The World Bank is evolving to take on a set of complex global challenges and scale to deliver an ambitious new vision, ending poverty on a livable planet. We are in a race against time to step up our efforts with the end goal of a better quality of life, jobs, and a cleaner planet.  Private sector participation in infrastructure projects is vital to filling the financing gap to make this happen. For that reason, we track private participation in infrastructure carefully.

The global landscape of private capital investments in infrastructure has witnessed a dynamic shift in recent years.  Following a plummet to historic lows in 2020, participation rebounded for two consecutive years in 2021 and 2022. Data at the mid-way point of 2023 provide a mixed picture. Overall investment commitments declined 7% compared to the same period in 2022, totaling $36.4 billion across 44 countries. However, the total number of projects surged from 121 to 161. This surge reflects a shift towards a broader range of infrastructure projects globally, showcasing a diversification in the sector.

While we have only six months of data for reflection, it’s useful to take stock of where we stand at the mid-point. Here are the key takeaways from our half-year Private Participation in Infrastructure report.

Regional disparities remain: In 2022, investments were uneven among regions, and this continues to hold true for the first half of 2023. Europe and Central Asia, as well as the Middle East and North Africa, witnessed substantial growth in investments. This indicates a favorable investment climate and potential opportunities for infrastructure development. In contrast, South Asia experienced a notable decrease in investments, suggesting the need for policy reforms to attract private capital.

Energy sector leading the way: Last year, the transport sector drove the largest share of PPI. Now, for the first time in recent years, 2023 half-year data show the energy sector taking precedence. With $25.5 billion invested across 95 projects, the energy sector has become a focal point. This shift underscores the global trend towards sustainable energy solutions, with 99% of new energy projects focusing on renewable sources. The growing importance of clean energy infrastructure presents significant opportunities for investors and stakeholders in the sector. 

More attention needed on the poorest countries: Investment commitments in International Development Association (IDA) countries stood at $2.5 billion across 26 projects, nearly 7% of the total.

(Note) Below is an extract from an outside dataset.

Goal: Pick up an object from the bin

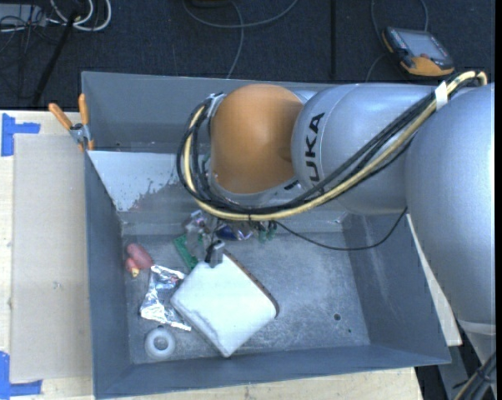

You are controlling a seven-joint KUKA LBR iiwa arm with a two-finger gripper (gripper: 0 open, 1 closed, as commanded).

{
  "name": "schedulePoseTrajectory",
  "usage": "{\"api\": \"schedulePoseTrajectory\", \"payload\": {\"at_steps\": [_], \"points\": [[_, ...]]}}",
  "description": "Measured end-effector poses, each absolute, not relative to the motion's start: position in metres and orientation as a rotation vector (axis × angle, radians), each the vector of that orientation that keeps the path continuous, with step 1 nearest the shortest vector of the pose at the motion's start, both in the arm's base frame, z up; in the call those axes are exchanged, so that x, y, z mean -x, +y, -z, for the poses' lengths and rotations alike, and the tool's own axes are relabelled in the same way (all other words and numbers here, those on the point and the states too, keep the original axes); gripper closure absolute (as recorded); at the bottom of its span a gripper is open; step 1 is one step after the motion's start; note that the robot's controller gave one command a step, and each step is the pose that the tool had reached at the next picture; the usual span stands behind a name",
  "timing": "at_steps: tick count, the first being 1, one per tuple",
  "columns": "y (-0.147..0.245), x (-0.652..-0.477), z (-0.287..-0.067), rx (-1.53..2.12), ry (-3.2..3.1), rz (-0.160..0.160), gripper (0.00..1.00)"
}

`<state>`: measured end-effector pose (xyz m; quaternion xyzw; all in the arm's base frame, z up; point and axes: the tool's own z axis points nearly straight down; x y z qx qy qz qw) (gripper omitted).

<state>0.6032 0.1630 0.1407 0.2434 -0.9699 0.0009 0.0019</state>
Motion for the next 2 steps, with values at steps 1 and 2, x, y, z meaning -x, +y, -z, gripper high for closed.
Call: {"api": "schedulePoseTrajectory", "payload": {"at_steps": [1,2], "points": [[0.166,-0.604,-0.142,-0.766,-3.047,0.001,0.00],[0.210,-0.592,-0.240,-0.956,-3.004,0.003,0.00]]}}
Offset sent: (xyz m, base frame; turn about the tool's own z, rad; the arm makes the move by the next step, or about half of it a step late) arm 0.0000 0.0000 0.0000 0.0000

Private capital investments in IDA countries play a crucial role in addressing infrastructure gaps and promoting economic growth in these regions. Nevertheless, more investment is needed for these countries.

Multilaterals are a driving force: Development and Export Finance Institutions (DEFI) played a crucial role in supporting PPI projects, with 60 projects receiving various forms of DEFI support. This accounted for 37% of all PPI projects by number and 19% by investment value. The involvement of DEFI institutions highlights the importance of financial institutions such as the World Bank in facilitating private capital investments in infrastructure projects, which is why this is an important pillar in the World Bank’s Evolution Roadmap.

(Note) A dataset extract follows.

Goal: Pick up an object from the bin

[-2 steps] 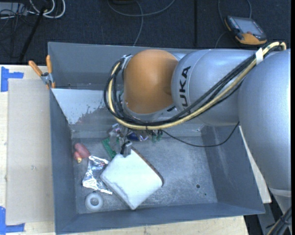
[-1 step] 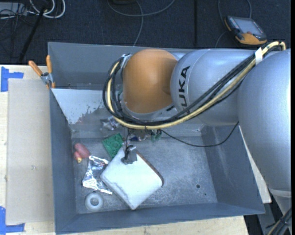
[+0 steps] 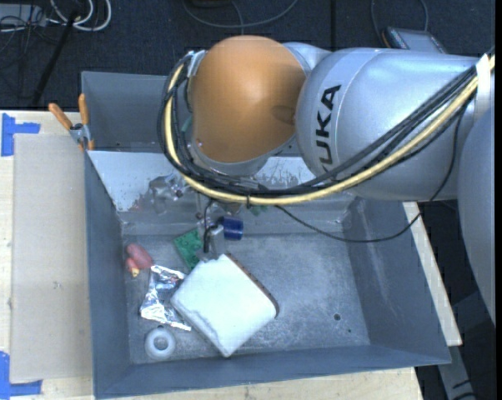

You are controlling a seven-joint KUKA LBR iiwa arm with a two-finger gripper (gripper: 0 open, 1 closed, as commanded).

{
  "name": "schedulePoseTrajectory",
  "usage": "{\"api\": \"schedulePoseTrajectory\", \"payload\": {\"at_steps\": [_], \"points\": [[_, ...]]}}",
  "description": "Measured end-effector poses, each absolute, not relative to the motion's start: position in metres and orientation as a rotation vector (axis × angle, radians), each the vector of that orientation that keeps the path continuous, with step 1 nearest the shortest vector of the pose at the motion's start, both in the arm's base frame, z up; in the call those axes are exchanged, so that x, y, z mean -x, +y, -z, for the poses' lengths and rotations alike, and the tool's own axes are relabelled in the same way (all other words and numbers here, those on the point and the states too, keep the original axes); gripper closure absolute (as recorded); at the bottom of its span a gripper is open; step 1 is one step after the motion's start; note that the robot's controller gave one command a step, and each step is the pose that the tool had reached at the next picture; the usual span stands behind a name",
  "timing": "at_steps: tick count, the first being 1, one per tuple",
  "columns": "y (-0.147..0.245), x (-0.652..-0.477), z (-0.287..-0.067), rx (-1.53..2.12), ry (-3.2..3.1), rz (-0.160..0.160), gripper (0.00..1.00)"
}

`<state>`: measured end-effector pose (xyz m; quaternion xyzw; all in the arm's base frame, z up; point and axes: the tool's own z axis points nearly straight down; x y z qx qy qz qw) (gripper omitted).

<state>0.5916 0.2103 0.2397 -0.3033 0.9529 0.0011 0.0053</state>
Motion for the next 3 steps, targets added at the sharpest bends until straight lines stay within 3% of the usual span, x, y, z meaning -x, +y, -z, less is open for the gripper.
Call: {"api": "schedulePoseTrajectory", "payload": {"at_steps": [1,2,3], "points": [[0.126,-0.588,-0.203,1.019,2.975,-0.001,0.00],[0.133,-0.599,-0.100,1.049,2.966,-0.002,0.00],[0.127,-0.611,-0.072,1.170,2.911,0.003,0.00]]}}
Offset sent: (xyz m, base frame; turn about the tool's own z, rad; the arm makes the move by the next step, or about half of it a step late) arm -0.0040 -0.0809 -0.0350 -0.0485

Over the last five years, investors directed an average of $85.6 billion to infrastructure projects in developing countries—a far cry from the $1.5 trillion needed every year through 2030, or around 4.5% of the GDP of low- and middle- income countries. 

The World Bank is pulling out all the stops to remove constraints blocking private sector investment , including improving policy environments, building institutional capacity, de-risking investments, and providing innovative finance and guarantees to incentivize more private investors. More is needed, and we are counting on solid partnerships from other MDBs, governments, philanthropies, and private investors to bridge the gap.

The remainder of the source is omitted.